▸ **TASK STATEMENT**
In the listing that follows, tally the lines containing "camera"; give the count and nothing more.

▸ **EXTRACTED RECORDS**
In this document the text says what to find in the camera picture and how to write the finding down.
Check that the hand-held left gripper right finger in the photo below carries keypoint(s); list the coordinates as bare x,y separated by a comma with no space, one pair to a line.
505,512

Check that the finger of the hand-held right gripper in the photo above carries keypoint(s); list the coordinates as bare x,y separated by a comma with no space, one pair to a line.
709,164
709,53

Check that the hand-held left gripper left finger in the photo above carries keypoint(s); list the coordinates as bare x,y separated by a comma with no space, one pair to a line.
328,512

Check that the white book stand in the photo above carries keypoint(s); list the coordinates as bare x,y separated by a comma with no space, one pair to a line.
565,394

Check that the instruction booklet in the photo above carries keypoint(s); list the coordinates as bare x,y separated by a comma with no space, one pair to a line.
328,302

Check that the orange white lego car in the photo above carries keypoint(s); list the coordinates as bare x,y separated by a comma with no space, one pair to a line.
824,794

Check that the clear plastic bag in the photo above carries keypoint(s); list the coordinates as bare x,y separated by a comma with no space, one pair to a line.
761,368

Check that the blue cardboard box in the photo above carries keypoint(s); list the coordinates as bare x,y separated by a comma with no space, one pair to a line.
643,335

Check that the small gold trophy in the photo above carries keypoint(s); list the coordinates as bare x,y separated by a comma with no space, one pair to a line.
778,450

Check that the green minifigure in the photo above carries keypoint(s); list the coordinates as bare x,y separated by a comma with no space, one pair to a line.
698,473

==

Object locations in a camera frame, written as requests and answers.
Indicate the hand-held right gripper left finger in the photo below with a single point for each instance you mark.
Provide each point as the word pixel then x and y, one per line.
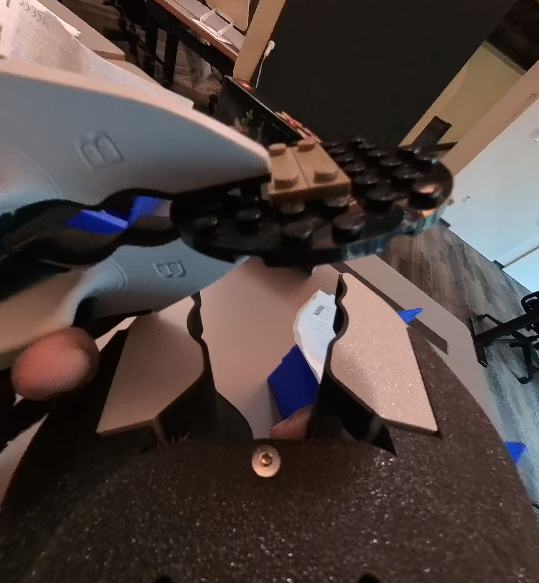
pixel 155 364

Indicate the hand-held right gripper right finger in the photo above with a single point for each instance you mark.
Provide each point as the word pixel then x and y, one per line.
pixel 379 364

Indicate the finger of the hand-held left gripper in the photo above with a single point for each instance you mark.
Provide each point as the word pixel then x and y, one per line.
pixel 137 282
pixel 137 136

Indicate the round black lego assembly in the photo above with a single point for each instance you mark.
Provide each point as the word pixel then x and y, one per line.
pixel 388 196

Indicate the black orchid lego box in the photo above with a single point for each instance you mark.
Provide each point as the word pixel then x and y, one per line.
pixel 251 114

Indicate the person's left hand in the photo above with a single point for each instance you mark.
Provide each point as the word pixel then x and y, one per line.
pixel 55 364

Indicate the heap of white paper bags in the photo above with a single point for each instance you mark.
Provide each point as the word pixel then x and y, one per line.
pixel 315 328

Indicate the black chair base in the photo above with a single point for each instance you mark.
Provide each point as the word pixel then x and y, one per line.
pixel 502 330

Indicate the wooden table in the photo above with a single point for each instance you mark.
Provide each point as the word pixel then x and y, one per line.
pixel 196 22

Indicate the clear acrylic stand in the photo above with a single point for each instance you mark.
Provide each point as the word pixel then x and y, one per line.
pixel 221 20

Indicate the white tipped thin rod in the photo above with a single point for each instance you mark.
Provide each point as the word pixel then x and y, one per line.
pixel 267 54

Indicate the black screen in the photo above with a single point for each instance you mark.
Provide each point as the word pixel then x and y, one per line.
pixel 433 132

▸ **RESPONSE TO THIS EXERCISE**
2